Kerman province, located in the southeast of Iran, as the second-largest province of Iran has an area of 180,726 square kilometers. Kerman is neighboring the provinces of Hormozgan, Sistan and Baluchistan, South Khorasan, Yazd, and Fars. Most people in the province containing 23 counties are Fars and speak Farsi with the Kermani dialect.
Gandom Beryan region with the highest temperature of 67 ° C in summer is located 80 km northwest of Shahdad. In fact, the northern, northwestern, and central parts of the province have dry climates, while humidity is higher in its southern parts.
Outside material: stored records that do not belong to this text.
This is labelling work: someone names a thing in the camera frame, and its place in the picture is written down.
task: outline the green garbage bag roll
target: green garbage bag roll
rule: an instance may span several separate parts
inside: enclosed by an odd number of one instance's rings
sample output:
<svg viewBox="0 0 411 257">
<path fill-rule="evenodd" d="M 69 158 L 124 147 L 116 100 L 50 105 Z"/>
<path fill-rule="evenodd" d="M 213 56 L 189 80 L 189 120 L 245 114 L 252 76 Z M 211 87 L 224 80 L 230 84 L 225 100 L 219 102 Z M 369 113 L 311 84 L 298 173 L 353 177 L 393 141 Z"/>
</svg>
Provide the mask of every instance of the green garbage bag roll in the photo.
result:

Historically, in the Behistun Inscription, the name of the state of Karmania or Kerman has been documented. Before the advent of Islam in Iran, the Arabs migrated to this area. During the empire of Sassanid (224-651 A.D.) Shir Jaan Shahr (Sirjan city in Kerman) was the center of governance.
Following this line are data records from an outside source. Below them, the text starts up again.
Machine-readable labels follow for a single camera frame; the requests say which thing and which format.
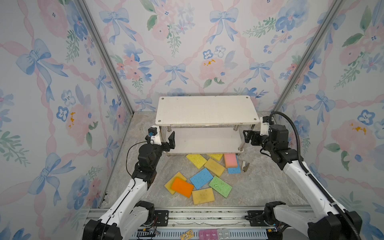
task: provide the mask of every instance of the pink sponge
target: pink sponge
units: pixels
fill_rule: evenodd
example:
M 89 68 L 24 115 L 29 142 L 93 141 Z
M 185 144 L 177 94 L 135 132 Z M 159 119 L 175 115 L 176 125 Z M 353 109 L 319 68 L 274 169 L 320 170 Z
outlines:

During the first Abbasid Caliph, no major incidents occurred in Kerman but the Samanid (819-999), Buyid (934-1062), Ghaznavid, Seljuk (1037-1194) Khwarazmian (1077-1231), Muzaffarids (1314-1393), Timurid (1370-1507), Aq Qoyunlu (1378-1501), and Safavid (1501-1736) empires ruled over the area, respectively.
Ganj Ali Khan was one of the most famous Safavid leaders who built plenty of buildings in Kerman, known today under the title of the Ganjali Khan Complex. At the end of the Safavid period, Mahmoud Afghan attacked and plundered Kerman.
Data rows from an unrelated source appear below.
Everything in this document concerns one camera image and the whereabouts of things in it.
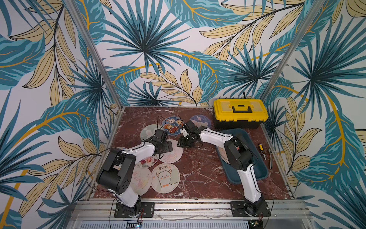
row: metal frame
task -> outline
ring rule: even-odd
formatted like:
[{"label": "metal frame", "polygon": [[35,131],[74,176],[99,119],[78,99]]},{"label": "metal frame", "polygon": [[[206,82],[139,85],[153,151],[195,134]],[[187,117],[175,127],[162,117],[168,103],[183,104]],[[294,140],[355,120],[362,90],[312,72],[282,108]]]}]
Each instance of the metal frame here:
[{"label": "metal frame", "polygon": [[109,89],[109,92],[112,95],[113,100],[118,106],[118,109],[122,109],[122,103],[119,99],[119,96],[117,95],[113,85],[112,81],[108,75],[107,69],[105,68],[102,58],[99,56],[97,48],[93,42],[92,36],[89,33],[88,28],[86,27],[86,24],[84,22],[84,19],[82,18],[82,14],[79,11],[79,8],[76,6],[75,0],[64,0],[64,3],[70,12],[71,18],[73,19],[76,28],[78,29],[78,32],[80,33],[81,37],[84,39],[84,42],[86,44],[86,47],[89,49],[90,55],[93,58],[93,61],[95,62],[100,74],[102,75],[106,86]]},{"label": "metal frame", "polygon": [[282,73],[283,68],[286,66],[291,55],[295,52],[295,49],[299,45],[300,41],[307,33],[310,25],[312,24],[313,20],[315,19],[315,17],[321,10],[324,3],[325,3],[325,0],[315,0],[313,2],[313,4],[311,5],[308,13],[306,14],[306,16],[304,18],[304,21],[300,24],[299,29],[295,33],[293,39],[291,40],[290,45],[286,49],[278,66],[274,70],[274,73],[272,74],[266,87],[264,88],[264,90],[261,94],[260,100],[264,101],[267,98],[267,96],[269,95],[270,91],[272,90],[272,87],[275,85],[277,79],[280,77],[280,74]]}]

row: alpaca illustration
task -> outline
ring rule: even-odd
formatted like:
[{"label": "alpaca illustration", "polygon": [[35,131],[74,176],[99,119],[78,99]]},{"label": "alpaca illustration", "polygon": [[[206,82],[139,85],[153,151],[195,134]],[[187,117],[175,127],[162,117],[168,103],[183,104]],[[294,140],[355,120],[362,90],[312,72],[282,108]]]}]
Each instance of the alpaca illustration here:
[{"label": "alpaca illustration", "polygon": [[156,172],[156,176],[159,179],[161,192],[169,192],[171,190],[170,185],[176,184],[177,182],[171,184],[170,179],[172,178],[172,170],[163,170],[160,173]]}]

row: red marble surface
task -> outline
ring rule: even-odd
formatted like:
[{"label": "red marble surface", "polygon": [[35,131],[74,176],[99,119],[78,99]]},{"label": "red marble surface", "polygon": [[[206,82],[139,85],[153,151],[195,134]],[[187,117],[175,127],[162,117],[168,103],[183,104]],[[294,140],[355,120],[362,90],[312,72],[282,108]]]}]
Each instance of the red marble surface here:
[{"label": "red marble surface", "polygon": [[[130,148],[141,143],[140,132],[150,124],[156,124],[156,117],[180,116],[183,121],[189,120],[193,115],[207,116],[211,122],[212,108],[170,108],[170,107],[126,107],[120,121],[120,126],[113,147]],[[289,198],[286,186],[273,159],[273,167],[269,169],[268,143],[262,128],[246,129],[254,145],[262,144],[266,151],[265,164],[269,170],[266,179],[258,181],[262,193],[272,194],[276,199]],[[178,136],[169,136],[168,139],[178,140]],[[150,167],[152,171],[158,164]],[[204,143],[200,149],[184,148],[181,159],[174,163],[180,171],[180,183],[178,187],[166,194],[157,193],[152,187],[142,195],[142,198],[200,198],[200,199],[243,199],[244,190],[241,184],[231,184],[223,171],[222,164],[214,145]],[[96,191],[94,198],[111,198],[108,192]]]}]

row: tropical leaf wallpaper
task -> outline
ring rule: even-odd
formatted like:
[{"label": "tropical leaf wallpaper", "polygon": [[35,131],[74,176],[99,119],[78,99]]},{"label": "tropical leaf wallpaper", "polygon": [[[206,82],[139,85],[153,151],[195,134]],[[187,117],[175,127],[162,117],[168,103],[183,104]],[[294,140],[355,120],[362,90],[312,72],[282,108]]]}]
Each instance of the tropical leaf wallpaper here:
[{"label": "tropical leaf wallpaper", "polygon": [[[124,106],[211,106],[254,97],[313,1],[101,1],[90,34]],[[336,7],[329,1],[302,47]]]},{"label": "tropical leaf wallpaper", "polygon": [[[102,5],[77,4],[97,44]],[[119,111],[61,0],[0,12],[0,228],[64,228]]]},{"label": "tropical leaf wallpaper", "polygon": [[326,1],[265,101],[280,165],[319,229],[366,228],[365,16],[366,1]]}]

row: coaster with alpaca print
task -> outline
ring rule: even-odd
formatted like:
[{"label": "coaster with alpaca print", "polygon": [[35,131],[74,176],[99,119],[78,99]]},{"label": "coaster with alpaca print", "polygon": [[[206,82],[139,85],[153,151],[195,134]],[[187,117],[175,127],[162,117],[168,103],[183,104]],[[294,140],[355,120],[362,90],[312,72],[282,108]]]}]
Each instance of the coaster with alpaca print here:
[{"label": "coaster with alpaca print", "polygon": [[135,166],[130,184],[132,185],[132,189],[138,195],[142,196],[149,190],[152,179],[153,178],[149,169],[142,169]]},{"label": "coaster with alpaca print", "polygon": [[180,182],[179,170],[173,164],[160,164],[153,169],[151,174],[153,176],[151,186],[158,193],[171,192],[178,187]]},{"label": "coaster with alpaca print", "polygon": [[167,153],[163,153],[163,157],[159,158],[159,160],[161,160],[164,163],[174,163],[177,162],[183,154],[183,148],[182,147],[177,147],[178,141],[176,140],[172,140],[169,139],[167,141],[171,141],[172,142],[172,146],[173,146],[173,151],[172,152],[167,152]]}]
Following the death of Nader Shah and the revolt of the Afghans, Karim Khan Zand (reign: 1751-1779) released Kerman from the grasp of Afghans and founded the Zand Dynasty (1751-1794) accordingly.After the reign of Lotf Ali Khan Zand as the second Zand ruler, Kerman came under the control of the Qajar Dynasty (1796-1925) founded by Agha Mohammad Khan.
The natural, cultural, and historical attractions of Kerman province have made it find a special position, drawing the attention of foreign and domestic tourists.
In this respect, Arg-e Bam and its cultural landscape, Shazdeh Mahan Garden, Qanats of Joopar, Akbarabad, and Ghasemabad and Lut Desert have been registered in UNESCO World Heritage Site.
Some other attractions of the province include Kalut Shahdad desert, Rayen Castle, Ganjali Khan, and Ibrahim Khan’s Complex, Shāh Ni’matullāh Wali’s Tomb, the Great Market of Kerman, and Jabalieh Dome. Carpet of Kerman is one of the most famous and desirable carpets of Iran.
Saddlebag making, handwoven fabric, Pateh (needlework folk art), knife making, hand fan making, traditional tent-making, copper carvings, and mosaic with wood, and Termeh (a kind of handwoven cloth) are the main handicrafts of the province.
Among its souvenirs, it could be mentioned to a pistachio (especially Rafsanjan city pistachio), cumin, pistachio halva, Kolompeh (a type of sweet), henna, dates. The most prevailing dishes of the province are eggplant Halim, traditional bread, greasy bread, meat stew, milky wheat, Umaj Aush (a type of soup), Sholi Aush, zucchini Aush, and different forms of curd. The most prominent figures of Kerman include Shāh Ni’matullāh Wali (poet), Khwaju Kermani (poet), Mohammad Ebrahim Bastani Parizi (Historian and researcher), and Rūhollāh Khāleqi (Musician).